Read the “2020 Gartner Magic Quadrant for Data Quality Solutions”

Read “The Forrester Wave™ for Machine Learning Data Catalogs, Q4 2020”

2 Maximizing the value of your data privacy investments, Cisco, January 2019
3 Privacy Gains: Business Benefits of Privacy Investment, Cisco, 2019

04

7 min read

Deliver compliant outcomes with data access and lineage

Track where data comes from and how it’s used without overcomplicating data access

Data access and lineage most directly applies to privacy concerns and auditability for obvious reasons. Privacy is all about data only being used by the people who need it, and lineage shows who has had that access in practice. However, these safeguards are also important for self-sufficient use of data, as well. If there’s confusion by data users over what they can or can’t use, they may opt not to employ a valuable data set to which they should have access. Moreover, it takes time to sort usable data from unusable data.

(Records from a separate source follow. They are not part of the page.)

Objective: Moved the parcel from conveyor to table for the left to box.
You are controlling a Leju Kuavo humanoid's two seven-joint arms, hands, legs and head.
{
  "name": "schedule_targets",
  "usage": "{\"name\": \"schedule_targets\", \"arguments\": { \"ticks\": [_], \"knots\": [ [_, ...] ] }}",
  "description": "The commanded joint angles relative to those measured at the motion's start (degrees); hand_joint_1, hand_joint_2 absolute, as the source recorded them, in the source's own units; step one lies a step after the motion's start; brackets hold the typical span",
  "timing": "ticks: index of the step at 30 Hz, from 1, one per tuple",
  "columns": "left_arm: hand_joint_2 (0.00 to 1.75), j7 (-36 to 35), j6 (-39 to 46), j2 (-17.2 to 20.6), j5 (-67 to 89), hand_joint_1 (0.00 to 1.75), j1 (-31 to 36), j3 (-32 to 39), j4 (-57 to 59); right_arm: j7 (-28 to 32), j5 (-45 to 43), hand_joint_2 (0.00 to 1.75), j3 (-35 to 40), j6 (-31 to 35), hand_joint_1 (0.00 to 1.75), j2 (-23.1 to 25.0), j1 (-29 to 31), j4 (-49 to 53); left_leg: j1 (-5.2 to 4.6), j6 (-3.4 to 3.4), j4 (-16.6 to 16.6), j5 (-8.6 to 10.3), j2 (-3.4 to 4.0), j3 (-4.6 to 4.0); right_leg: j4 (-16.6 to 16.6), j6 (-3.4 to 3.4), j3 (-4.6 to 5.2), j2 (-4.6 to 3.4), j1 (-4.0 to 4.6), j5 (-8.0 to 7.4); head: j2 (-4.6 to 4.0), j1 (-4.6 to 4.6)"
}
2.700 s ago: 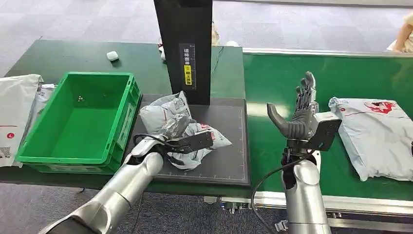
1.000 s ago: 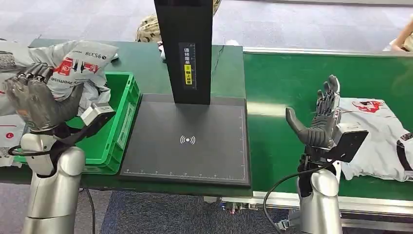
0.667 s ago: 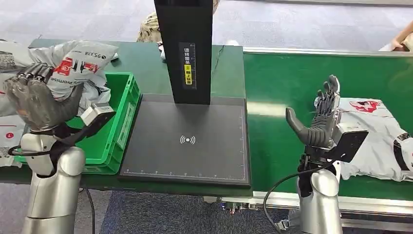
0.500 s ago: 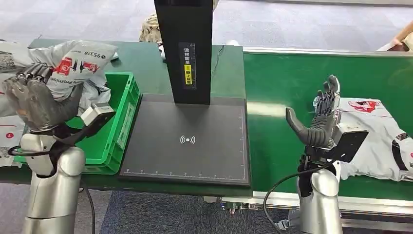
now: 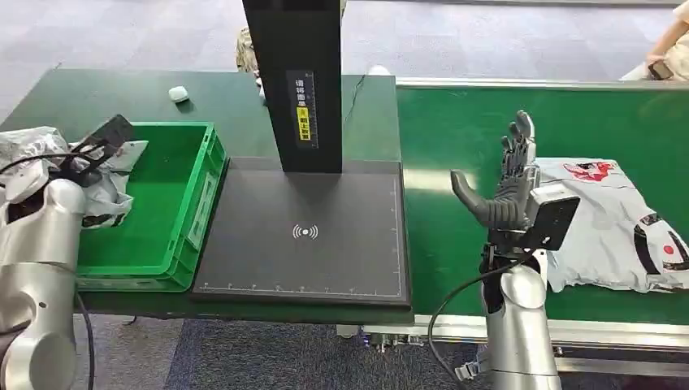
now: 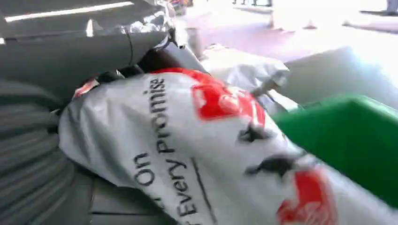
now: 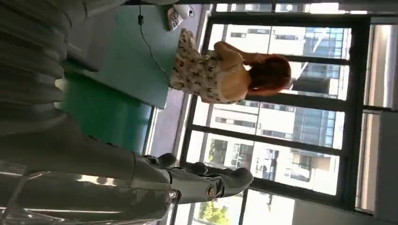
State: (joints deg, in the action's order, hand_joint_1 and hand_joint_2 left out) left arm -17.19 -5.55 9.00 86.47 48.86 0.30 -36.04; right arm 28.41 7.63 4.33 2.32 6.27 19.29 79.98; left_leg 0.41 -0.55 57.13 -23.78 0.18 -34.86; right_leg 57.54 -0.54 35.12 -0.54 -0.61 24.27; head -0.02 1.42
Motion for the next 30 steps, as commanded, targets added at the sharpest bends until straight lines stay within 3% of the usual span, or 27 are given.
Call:
{"name": "schedule_targets", "arguments": {
  "ticks": [1, 17, 22, 23, 26, 30],
  "knots": [
    [1.75, 2.1, 5.1, 0.9, 0.2, 1.75, 8.2, 2.8, 19.7, 0.3, -0.8, 1.75, 2.6, 0.1, 0.00, -1.4, 3.6, -5.9, 0.03, 0.01, 0.0, -0.08, 0.03, 0.01, 0.0, 0.00, -0.06, -0.01, 0.03, 0.05, 0.00, 0.00],
    [1.75, 2.1, 5.0, 1.2, 0.3, 1.75, 8.3, 2.8, 19.7, 0.3, -1.2, 1.75, 2.8, 0.2, 0.00, -1.3, 3.7, -6.0, 0.04, -0.02, -0.1, -0.23, -0.07, 0.11, -0.1, -0.02, -0.18, 0.07, 0.01, 0.16, 0.00, -0.02],
    [1.75, 6.7, 9.1, -0.4, -0.8, 1.75, 8.0, 3.5, 18.3, 0.4, -1.6, 1.75, 2.9, 0.8, 0.00, -1.6, 3.1, -5.6, 0.04, -0.01, 0.0, -0.22, -0.10, 0.07, -0.1, -0.03, -0.16, 0.09, 0.01, 0.16, 0.00, -0.02],
    [1.75, 8.8, 11.0, -1.6, -2.0, 0.02, 7.5, 4.3, 17.5, 0.4, -1.7, 1.75, 2.9, 1.0, 0.00, -1.7, 2.8, -5.4, 0.03, 0.00, 0.0, -0.20, -0.16, 0.04, -0.1, -0.04, -0.15, 0.14, 0.01, 0.16, 0.00, -0.02],
    [1.75, 13.0, 13.9, -4.0, -2.9, 0.00, 6.7, 3.4, 15.9, 0.4, -1.7, 1.75, 2.8, 1.2, 0.00, -2.0, 2.6, -5.8, 0.01, 0.00, 0.0, -0.16, -0.26, 0.00, -0.1, -0.05, -0.11, 0.24, -0.01, 0.16, 0.00, -0.02],
    [1.75, 12.8, 13.9, -4.3, -2.9, 0.00, 6.7, 3.3, 15.8, 0.4, -1.7, 1.75, 2.8, 1.2, 0.00, -2.0, 2.6, -5.9, 0.02, 0.01, 0.0, -0.17, -0.29, 0.03, -0.1, -0.05, -0.17, 0.29, 0.00, 0.17, 0.00, -0.02]
  ]
}}
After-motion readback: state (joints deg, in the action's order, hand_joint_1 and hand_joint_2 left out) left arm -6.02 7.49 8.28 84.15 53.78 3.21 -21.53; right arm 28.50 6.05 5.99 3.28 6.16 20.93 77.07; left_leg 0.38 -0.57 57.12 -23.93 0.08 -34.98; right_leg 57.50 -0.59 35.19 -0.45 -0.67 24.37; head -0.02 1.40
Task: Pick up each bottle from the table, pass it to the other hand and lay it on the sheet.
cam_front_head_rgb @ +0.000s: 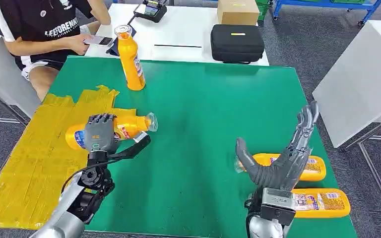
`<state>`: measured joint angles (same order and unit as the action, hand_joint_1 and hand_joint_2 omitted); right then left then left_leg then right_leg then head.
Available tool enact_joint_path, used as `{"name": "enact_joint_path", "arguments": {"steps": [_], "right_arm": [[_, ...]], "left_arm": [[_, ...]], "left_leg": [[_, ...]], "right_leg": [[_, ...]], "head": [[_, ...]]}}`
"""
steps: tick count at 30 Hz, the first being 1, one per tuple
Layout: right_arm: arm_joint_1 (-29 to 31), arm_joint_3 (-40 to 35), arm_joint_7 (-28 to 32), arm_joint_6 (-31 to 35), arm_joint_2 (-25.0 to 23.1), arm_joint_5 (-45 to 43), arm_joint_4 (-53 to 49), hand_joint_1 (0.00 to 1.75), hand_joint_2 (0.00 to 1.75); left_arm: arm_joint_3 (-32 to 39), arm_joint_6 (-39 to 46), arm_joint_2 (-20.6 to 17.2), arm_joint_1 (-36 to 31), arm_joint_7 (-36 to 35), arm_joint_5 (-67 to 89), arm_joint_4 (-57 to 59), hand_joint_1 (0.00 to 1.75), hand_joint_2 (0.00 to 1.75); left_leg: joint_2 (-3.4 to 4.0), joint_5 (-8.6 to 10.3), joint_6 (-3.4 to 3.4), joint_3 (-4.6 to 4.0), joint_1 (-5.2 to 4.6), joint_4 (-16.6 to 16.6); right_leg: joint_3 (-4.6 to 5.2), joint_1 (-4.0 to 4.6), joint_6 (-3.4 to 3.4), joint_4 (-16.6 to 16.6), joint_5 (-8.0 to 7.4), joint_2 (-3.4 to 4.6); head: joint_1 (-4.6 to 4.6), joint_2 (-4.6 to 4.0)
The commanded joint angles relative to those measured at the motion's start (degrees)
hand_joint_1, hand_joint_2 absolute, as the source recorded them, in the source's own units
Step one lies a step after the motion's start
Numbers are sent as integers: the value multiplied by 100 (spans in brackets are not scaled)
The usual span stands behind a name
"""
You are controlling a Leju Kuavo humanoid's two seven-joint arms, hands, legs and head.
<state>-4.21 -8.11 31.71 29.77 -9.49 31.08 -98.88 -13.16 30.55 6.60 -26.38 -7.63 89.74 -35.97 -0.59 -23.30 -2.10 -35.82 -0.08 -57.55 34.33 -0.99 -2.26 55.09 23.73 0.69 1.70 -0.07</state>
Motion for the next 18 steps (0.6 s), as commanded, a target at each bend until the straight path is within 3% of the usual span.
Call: {"name": "enact_joint_path", "arguments": {"steps": [1,18], "right_arm": [[309,139,-96,-140,-49,74,366,0,175],[553,69,-111,-276,-49,51,962,0,175]], "left_arm": [[-121,-284,-98,-411,98,26,852,175,175],[220,-537,12,-584,728,-65,1149,175,175]], "left_leg": [[9,-14,12,34,3,0],[8,-8,9,19,4,2]], "right_leg": [[-33,4,12,-1,12,-1],[-19,6,8,-5,4,1]], "head": [[-2,0],[-2,0]]}}
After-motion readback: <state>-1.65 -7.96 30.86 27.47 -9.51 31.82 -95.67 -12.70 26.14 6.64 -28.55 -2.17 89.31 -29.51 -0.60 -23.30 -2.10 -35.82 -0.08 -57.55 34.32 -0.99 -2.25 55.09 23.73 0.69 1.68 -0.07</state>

17% are looking at anonymization and pseudonymization as a solution they are evaluating or implementing.4

A much better option is to have access restrictions built directly into the single access point where users are getting their data so only the data they have authorization to use is visible. It removes any confusion they might otherwise have. Another helpful feature is dynamic masking of sensitive data so that data sets and models can be used and shared without exposing private data to those who shouldn’t have access. After access has been granted, the governance solution should also be able to create reports that analyze the flow of data from data sources through jobs and stages, and into databases, data files, business intelligence reports, models and other assets. This data lineage capability, alongside the access protections, should make auditing for internal or external purposes much easier.

It’s worthwhile to focus here on two of these stages as they relate to lineage in a bit more detail. Foremost, is the ingestion of data itself. Data lineage helps to answer the question: “Where did this data come from?” That answer is important because it speaks to the accuracy and relevancy of data for future insight. For example, data that comes directly from transactions and is the full data set may be more accurate than a sample of data pulled from social media. By the same principle, data from a predominantly South American population may lead to insights that would be incorrect to apply to an Eastern European market. Knowing the data’s origin more accurately tells users where it should be applied.

This in turn, relates to the other stage in data lineage, which is worthwhile to discuss here: AI model lineage. The increased interest in producing AI models for deeper and more robust insight necessitates a higher level of scrutiny from a data lineage standpoint. Understanding where data comes from is vital to make sure models are trained on data that’s applicable to where the model is used in production, however tracing the lineage of the model itself can be just as important. Specifically, it means tracking when and how the model was created, as well as when and where it has been used, and the decisions that resulted. Such model lineage is part of a new push for explainable AI that’s receiving ever more scrutiny and regulation. Essentially, it’s not enough to know that a decision was made, enterprises must be able to explain why a decision was made and why that decision was correct.

Take, for instance, an AI model that determines whether home loans should be approved. An important consideration in these types of decisions is whether the decisions are discriminatory either in the data considered or their results. The enterprise could reassure itself of unbiased decisions with data lineage by identifying that the model was trained using data representative of the population, it was applied uniformly in all cases where such a decision needed to be made, and that the end results or decisions didn’t disproportionately harm a particular group of people. Or, if errors were found — thanks to reporting or auditing of this lineage — it can be corrected quickly before heightened regulatory or reputational harm can come to the business. Such reports and auditing are the subject of the next section.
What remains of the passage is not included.